Taking a walk. Doesn’t matter where or for how long; I used to do it at night in my old neighborhood, and all I did was circle mine and the adjoining block. I repeated the same circuit over and over for sometimes up to an hour, and let me tell you, getting in motion — with my headphones plugged in, a good playlist on, was incredible for tension relief and de-stressing. While I loved walking at night, keep in mind that sunlight can do wonderful things for your mood as well (which is why people with Seasonal Affective Disorder fare better in the summer, with it’s longer days). If you want to make this a habit, I would personally recommend not doing it too close to bed, because while it felt amazing, it was also energizing, and like any physical activity, could keep you up if you wait until too close to your normal bedtime.

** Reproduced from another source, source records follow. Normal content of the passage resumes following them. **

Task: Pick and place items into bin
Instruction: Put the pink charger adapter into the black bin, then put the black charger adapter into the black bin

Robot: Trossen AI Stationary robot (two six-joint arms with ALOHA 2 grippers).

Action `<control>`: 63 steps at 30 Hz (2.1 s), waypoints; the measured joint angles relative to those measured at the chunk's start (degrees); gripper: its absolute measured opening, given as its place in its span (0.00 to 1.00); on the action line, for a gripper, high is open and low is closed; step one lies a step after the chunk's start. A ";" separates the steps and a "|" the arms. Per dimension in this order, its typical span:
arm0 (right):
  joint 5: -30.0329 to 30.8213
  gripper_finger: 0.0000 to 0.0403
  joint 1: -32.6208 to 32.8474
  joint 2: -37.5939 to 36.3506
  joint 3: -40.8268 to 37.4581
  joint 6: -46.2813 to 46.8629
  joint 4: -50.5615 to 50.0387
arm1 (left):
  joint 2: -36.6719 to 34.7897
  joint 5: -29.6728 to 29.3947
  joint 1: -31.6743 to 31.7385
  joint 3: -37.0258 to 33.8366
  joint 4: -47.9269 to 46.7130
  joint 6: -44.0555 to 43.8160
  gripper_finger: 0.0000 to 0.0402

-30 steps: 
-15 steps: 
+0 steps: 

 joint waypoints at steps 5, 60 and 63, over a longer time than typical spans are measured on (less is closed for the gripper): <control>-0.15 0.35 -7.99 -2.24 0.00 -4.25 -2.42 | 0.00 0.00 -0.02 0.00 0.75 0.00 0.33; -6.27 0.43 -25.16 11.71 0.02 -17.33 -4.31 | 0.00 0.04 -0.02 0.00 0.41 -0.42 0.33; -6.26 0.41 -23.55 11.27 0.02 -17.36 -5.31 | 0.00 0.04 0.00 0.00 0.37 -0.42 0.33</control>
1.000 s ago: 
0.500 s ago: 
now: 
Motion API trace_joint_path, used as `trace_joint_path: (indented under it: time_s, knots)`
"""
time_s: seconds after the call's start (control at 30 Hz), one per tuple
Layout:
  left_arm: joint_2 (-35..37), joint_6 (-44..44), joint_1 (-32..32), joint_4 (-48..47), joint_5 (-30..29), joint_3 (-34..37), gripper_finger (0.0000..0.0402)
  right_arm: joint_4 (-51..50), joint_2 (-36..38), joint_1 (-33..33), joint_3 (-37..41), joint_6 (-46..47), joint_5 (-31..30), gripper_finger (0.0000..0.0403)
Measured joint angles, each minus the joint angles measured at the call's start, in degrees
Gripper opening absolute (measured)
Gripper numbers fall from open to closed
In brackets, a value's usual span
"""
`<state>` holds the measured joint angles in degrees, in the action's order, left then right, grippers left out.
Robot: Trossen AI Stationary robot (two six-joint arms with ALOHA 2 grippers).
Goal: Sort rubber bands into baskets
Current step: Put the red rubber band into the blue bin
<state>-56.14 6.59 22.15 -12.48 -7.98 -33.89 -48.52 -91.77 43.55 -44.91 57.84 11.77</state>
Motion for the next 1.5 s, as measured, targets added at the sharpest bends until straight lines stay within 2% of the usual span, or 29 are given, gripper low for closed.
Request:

Doing micro-organizational projects everyday. I do mean micro. I mean, your jewelry box. One drawer of your dresser, or desk. One shelf of your pantry. But do it thoroughly. Clear everything off that shelf. Weed through all the expiration dates and toss things. Consolidate things into smaller containers. Donate insane surplusses of canned goods (why do you need eighteen cans of sliced beets?) Wipe down the shelf. Mark off boundaries/section off space with washi tape. Like, really get into it. But let that be it. Let that one microcosm be your concern for the day. It’s a great way to feel productive and occupy your mind, but it’s also very limited, and allows you to really feel like you have a handle on something while also — gasp — slowly allowing you to actually get a handle on something.
Meal-planning. Eating well is hugely important to over-all mental and physical health, but grocery shopping and cooking without a roadmap are both hugely stressful for me, and often lead to impulsive moves, like opting for take-out way too often, or running blind into the grocery store and picking up the easiest pre-packaged meal. Meal planning can be a whole ritual; I sit and browse my Food boards on Pinterest, pick out a few recipes (we meal plan and shop twice a week, on Saturdays and Wednesdays), and make plans according to how we anticipate the week playing out (i.e., Wednesdays at work are stressful for me, but my husband is home, so we’ll plan on having an entree he can start in the slow cooker, and some easy, fresh sides I can prep when I get home (like steamed veggies, salad, or rice), while Saturdays are more laid back, so I’ll plan something more elaborate or experimental. It allows us to have varied, interesting, and well-rounded meals without adding a lot of extra stress to the process.
Hopefully you find something in this list that actually helps you feel like you’re taking better care of yourself. And hey, if you really want that face mask or that manicure, do it. They aren’t a solution to stress, but hey, sometimes they are a nice treat.